Discovery of "anxiety cells" in mice could lead to better therapies
Anxiety is an important emotional state, having evolved to help us be on guard in the face of potential threats. But in the modern world anxiety manifests in a multitude of dysfunctional ways, leaving many people suffering from debilitating disorders. A new study has opened up a potential pathway to future anti-anxiety treatments after effectively demonstrating the identification of specific "anxiety cells" in the brains of mice and successfully turning those cells on or off with beams of light.
Past research has indicated that the hippocampus is fundamental to how the brain processes feelings of anxiety. It's known that the hippocampus actively communicates with the amygdala and the hypothalamus, areas of the brain that control heart rate, stress hormones and other anxiety-related behaviors.
This new study from neuroscientists at UC San Francisco and the Columbia University Irving Medical Center set out to try to home in on which specific cells in the hippocampus could be orchestrating these feelings of anxiety. Using a method called calcium imaging, which allows for the identification of neuronal cells as they become active, the researchers were able to watch individual cells in the ventral region of the hippocampus activating as mice were provoked by anxiety-inducing scenarios.

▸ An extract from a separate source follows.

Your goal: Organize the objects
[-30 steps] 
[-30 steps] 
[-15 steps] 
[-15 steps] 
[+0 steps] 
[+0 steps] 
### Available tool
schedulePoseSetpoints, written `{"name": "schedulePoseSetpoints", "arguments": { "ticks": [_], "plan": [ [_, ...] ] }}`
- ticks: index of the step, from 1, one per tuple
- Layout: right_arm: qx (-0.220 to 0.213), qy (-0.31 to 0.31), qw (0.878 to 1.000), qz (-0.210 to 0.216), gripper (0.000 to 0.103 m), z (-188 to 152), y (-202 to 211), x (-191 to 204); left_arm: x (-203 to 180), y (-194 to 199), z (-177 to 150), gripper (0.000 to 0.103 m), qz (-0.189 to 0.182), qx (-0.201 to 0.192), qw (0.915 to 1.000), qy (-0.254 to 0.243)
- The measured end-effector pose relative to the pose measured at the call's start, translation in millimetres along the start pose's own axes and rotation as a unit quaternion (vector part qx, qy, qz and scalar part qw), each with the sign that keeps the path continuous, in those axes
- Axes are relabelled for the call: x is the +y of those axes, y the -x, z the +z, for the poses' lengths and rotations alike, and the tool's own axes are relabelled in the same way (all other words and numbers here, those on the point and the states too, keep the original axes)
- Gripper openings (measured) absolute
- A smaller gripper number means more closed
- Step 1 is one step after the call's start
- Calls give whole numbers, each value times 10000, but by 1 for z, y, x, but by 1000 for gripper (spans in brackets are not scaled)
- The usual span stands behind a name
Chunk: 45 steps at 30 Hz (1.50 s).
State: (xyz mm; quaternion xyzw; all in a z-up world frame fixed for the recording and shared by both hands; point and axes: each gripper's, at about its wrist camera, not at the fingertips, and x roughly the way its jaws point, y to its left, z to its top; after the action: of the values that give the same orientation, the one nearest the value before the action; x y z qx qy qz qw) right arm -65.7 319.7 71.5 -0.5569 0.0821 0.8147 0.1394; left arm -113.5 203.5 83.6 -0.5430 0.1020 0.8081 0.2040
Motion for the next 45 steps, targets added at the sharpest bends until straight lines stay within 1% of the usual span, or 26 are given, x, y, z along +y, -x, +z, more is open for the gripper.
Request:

"We call these anxiety cells because they only fire when the animals are in places that are innately frightening to them," says Rene Hen, a senior investigator on the study. "For a mouse, that's an open area where they're more exposed to predators, or an elevated platform."
Not only did the activity of the very specific cell clusters correspond with the anxiety levels observed in the mice, but the output of those activated hippocampus cells were seen to directly point toward the hypothalamus.
The researchers then used a technique called optogenetics, in which light is used to control genetically-defined neurons, to switch those anxiety cells either on or off. And the results were immediately clear. Activating those ventral hippocampus cells increased anxiety and avoidance behaviors, even when the animals were in "safe" spaces. Conversely, silencing those same cells resulted in an impairment of fear-modulated behavior, so the mice wandered more consistently into open spaces or onto elevated platforms.
Of course, anxiety is a great deal more complex than the activation of just a few cells in the hippocampus, but this research could ultimately have positive and practical outcomes in helping find targets to modulate extreme anxiety-based behaviors in some people. The next step for the researchers is to study these "anxiety cells" in greater detail and try to find out if they function similarly in humans.
"We're looking to see if these cells are different molecularly from other neurons," Hen said. "If there's a specific receptor on the cells that distinguishes them from their neighbors, it may be possible to produce a new drug to reduce anxiety."
The research was published in the journal Neuron.